=== Begin Enclosure ===

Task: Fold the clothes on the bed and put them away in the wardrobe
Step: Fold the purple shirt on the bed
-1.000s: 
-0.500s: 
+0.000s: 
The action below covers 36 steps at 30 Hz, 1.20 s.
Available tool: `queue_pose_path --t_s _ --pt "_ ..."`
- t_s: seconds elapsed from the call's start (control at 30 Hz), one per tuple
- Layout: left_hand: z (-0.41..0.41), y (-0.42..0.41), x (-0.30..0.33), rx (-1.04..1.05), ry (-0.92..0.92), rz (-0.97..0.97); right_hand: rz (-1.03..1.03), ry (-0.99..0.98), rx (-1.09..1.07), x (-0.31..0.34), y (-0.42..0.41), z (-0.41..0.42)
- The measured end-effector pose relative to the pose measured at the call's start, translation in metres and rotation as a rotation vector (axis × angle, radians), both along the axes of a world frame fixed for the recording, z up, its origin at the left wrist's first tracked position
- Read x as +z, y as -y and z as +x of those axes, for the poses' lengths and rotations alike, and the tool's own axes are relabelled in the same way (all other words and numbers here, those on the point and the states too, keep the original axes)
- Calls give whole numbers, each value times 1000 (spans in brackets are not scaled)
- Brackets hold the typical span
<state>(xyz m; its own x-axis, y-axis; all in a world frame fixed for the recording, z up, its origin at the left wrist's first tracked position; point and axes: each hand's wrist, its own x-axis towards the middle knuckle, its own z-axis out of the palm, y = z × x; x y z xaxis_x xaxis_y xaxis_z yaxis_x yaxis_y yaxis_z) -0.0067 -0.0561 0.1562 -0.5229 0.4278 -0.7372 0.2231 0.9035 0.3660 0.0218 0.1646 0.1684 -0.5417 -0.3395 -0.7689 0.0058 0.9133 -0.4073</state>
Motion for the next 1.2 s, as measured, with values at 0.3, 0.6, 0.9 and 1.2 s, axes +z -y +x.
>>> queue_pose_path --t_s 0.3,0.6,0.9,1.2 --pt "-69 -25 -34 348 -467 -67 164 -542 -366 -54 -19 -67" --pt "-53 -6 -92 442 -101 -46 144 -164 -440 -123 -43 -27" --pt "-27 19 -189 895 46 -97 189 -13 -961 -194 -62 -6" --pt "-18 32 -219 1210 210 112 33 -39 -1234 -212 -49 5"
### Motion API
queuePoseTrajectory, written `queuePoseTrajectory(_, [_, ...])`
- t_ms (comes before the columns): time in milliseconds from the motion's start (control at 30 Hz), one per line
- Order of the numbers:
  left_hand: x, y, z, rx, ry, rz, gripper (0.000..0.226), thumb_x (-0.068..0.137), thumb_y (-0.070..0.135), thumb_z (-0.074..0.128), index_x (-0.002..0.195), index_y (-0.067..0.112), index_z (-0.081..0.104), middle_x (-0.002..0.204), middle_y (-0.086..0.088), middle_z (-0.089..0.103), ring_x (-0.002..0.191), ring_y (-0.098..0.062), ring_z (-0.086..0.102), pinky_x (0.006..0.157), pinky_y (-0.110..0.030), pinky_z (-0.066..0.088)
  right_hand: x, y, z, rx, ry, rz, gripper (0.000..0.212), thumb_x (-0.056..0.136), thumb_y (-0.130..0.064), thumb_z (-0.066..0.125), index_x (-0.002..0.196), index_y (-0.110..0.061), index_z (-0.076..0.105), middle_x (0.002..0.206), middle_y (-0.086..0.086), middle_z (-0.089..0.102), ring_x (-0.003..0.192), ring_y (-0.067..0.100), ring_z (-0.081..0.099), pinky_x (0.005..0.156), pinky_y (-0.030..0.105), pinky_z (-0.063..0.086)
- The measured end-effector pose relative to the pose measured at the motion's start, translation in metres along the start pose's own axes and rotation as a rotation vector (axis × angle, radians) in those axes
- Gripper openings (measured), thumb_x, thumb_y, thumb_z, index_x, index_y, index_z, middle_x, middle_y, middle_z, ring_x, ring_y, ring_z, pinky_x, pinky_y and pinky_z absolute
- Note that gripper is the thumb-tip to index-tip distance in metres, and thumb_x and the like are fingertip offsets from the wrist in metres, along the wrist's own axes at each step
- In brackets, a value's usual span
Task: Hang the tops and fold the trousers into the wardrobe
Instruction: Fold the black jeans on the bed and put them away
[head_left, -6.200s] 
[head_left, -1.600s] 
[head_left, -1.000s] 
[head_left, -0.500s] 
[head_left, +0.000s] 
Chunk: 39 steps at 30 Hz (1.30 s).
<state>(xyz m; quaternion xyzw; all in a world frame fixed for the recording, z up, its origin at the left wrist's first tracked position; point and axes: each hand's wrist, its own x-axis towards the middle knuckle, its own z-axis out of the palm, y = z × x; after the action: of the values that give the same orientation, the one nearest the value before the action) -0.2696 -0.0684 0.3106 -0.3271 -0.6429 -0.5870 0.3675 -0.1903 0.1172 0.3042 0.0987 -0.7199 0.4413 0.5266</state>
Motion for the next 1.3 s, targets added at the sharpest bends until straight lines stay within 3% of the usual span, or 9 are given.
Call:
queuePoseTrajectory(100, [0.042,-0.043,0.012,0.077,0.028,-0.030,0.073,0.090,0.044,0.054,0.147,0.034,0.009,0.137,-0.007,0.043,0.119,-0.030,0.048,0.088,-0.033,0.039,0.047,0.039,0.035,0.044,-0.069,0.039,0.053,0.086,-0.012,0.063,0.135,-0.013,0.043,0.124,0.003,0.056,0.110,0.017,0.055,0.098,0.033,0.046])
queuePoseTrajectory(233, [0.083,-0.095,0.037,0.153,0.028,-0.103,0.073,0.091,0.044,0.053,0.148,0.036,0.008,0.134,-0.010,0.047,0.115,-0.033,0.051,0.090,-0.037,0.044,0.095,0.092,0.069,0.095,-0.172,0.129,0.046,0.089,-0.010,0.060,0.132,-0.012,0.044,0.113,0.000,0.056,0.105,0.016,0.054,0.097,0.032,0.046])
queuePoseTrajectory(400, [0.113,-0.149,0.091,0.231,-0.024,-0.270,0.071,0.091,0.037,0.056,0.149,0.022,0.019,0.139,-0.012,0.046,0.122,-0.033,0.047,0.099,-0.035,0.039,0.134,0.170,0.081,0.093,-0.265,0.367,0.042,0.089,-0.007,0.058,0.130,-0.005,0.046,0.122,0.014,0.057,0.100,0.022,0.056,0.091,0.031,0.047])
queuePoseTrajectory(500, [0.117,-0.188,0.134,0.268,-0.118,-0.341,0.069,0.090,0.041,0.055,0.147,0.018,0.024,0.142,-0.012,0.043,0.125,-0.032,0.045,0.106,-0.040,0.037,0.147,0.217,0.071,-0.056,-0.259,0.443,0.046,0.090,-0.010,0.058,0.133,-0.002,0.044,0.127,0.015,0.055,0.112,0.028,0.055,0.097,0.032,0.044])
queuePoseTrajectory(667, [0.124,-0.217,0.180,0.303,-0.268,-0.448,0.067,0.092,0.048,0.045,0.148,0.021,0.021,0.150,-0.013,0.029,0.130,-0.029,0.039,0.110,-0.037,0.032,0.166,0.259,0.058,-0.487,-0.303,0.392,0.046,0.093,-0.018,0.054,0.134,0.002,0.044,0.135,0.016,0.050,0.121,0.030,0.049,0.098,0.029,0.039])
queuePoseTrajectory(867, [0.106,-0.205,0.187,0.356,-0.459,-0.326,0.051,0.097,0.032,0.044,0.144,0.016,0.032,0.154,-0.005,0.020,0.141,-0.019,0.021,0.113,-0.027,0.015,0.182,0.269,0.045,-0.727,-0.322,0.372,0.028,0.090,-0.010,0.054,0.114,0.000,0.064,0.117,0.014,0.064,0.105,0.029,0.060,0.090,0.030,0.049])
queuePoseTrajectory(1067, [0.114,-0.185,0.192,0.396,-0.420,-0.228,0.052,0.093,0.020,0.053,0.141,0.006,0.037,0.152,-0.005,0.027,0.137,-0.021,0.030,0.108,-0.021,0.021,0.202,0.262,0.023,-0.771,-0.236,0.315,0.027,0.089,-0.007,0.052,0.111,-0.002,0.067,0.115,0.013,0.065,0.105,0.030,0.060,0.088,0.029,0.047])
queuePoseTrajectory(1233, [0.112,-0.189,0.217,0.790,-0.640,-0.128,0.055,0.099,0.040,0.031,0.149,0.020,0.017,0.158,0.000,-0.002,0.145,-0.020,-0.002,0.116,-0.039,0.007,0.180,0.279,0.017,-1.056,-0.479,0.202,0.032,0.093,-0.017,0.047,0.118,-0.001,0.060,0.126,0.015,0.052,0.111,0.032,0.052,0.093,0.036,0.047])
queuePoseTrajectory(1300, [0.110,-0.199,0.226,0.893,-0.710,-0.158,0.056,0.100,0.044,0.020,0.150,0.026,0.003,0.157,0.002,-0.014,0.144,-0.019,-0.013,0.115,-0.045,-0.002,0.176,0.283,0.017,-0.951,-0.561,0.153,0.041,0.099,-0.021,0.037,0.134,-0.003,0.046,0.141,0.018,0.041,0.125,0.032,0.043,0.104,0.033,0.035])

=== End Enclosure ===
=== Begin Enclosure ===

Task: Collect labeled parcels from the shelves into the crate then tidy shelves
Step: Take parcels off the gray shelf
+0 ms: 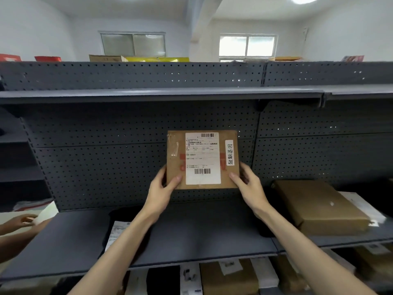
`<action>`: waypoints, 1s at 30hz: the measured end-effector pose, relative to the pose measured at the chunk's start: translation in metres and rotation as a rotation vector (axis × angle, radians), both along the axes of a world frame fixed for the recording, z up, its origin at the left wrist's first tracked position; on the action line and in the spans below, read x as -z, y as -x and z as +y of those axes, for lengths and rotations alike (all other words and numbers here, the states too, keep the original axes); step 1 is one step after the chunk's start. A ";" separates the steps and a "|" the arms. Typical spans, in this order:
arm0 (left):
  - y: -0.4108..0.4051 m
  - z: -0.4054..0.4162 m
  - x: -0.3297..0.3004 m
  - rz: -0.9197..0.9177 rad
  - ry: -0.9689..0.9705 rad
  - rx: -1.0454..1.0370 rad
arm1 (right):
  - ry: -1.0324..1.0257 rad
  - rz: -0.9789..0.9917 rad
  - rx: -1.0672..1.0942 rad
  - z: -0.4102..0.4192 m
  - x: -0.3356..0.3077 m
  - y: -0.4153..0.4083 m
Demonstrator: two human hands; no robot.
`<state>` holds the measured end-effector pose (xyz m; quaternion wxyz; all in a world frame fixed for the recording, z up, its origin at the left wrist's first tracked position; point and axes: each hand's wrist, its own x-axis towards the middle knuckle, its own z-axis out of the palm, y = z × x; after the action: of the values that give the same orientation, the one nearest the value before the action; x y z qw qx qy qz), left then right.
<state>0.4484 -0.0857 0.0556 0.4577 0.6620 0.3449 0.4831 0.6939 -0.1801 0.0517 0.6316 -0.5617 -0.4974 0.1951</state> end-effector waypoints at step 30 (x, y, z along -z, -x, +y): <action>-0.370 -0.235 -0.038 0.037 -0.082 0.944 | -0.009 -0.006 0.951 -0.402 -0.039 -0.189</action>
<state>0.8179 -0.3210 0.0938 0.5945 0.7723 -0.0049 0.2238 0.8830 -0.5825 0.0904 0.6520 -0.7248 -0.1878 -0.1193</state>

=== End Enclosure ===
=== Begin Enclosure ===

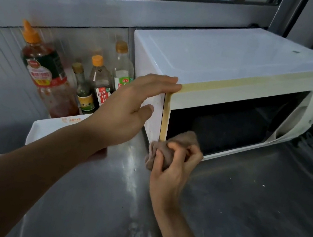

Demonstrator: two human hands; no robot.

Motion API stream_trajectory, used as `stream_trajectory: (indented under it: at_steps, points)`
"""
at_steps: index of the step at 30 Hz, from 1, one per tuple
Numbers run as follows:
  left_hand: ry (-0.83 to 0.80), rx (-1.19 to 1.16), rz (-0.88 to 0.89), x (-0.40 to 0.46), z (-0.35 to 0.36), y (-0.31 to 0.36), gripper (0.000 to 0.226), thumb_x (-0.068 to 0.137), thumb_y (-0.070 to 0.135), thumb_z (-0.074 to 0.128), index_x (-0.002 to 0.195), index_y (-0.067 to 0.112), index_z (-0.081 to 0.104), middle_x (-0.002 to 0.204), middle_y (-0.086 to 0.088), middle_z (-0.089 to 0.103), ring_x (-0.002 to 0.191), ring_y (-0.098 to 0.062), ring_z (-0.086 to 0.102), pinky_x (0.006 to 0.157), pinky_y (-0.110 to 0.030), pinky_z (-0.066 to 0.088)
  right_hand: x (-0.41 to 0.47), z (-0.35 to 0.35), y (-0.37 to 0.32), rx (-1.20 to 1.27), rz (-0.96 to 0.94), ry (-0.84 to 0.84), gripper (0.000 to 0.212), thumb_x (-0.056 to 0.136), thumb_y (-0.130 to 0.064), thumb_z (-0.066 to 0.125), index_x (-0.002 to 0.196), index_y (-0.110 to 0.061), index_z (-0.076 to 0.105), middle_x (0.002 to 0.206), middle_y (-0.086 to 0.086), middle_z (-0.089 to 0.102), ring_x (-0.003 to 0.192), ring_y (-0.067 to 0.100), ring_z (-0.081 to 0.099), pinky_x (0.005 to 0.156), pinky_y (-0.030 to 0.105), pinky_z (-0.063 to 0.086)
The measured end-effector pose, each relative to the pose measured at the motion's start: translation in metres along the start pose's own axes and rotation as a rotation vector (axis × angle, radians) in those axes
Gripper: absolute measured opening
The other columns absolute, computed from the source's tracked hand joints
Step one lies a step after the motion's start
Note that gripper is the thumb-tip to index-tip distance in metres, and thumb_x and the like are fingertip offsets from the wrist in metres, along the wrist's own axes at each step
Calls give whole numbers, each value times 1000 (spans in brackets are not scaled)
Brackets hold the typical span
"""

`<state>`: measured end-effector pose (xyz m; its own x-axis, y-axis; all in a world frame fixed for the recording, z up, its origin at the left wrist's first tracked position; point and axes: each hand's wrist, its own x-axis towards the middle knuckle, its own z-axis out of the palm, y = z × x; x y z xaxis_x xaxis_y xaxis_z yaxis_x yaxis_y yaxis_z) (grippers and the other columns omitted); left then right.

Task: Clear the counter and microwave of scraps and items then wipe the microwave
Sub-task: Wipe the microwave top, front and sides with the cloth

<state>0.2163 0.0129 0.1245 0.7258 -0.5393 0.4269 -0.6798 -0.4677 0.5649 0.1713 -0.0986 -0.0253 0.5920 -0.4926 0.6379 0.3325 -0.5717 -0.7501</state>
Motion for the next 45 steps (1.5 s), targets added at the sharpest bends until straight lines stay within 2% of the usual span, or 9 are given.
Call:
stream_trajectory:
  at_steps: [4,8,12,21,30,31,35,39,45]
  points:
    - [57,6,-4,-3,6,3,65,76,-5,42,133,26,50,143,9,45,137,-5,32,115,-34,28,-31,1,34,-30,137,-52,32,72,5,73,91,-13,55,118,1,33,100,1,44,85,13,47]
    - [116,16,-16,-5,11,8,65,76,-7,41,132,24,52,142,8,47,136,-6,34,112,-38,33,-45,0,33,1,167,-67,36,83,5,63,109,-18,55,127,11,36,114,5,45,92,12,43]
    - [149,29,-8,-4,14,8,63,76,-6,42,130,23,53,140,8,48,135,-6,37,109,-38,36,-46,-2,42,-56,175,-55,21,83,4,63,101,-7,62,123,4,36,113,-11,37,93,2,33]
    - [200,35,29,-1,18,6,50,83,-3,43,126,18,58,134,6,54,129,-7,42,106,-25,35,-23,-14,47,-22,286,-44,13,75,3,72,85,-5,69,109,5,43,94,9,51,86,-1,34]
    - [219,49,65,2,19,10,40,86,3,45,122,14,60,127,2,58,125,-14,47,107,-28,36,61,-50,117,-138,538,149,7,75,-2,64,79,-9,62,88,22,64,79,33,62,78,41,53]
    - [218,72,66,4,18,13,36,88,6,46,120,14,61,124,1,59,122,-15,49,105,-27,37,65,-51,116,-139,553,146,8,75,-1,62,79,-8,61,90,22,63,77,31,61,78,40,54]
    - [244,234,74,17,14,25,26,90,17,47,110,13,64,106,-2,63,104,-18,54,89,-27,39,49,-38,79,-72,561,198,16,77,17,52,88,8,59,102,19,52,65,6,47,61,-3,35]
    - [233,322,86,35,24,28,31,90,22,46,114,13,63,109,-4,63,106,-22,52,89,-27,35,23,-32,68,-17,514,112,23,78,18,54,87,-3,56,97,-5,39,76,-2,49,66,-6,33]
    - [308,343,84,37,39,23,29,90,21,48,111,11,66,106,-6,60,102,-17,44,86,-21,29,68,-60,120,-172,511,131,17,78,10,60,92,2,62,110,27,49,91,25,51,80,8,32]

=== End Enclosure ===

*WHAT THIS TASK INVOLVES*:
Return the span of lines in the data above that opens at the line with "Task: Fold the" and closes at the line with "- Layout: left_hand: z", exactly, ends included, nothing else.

*RESPONSE BOX*:
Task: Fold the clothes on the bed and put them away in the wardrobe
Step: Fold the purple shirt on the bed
-1.000s: 
-0.500s: 
+0.000s: 
The action below covers 36 steps at 30 Hz, 1.20 s.
Available tool: `queue_pose_path --t_s _ --pt "_ ..."`
- t_s: seconds elapsed from the call's start (control at 30 Hz), one per tuple
- Layout: left_hand: z (-0.41..0.41), y (-0.42..0.41), x (-0.30..0.33), rx (-1.04..1.05), ry (-0.92..0.92), rz (-0.97..0.97); right_hand: rz (-1.03..1.03), ry (-0.99..0.98), rx (-1.09..1.07), x (-0.31..0.34), y (-0.42..0.41), z (-0.41..0.42)

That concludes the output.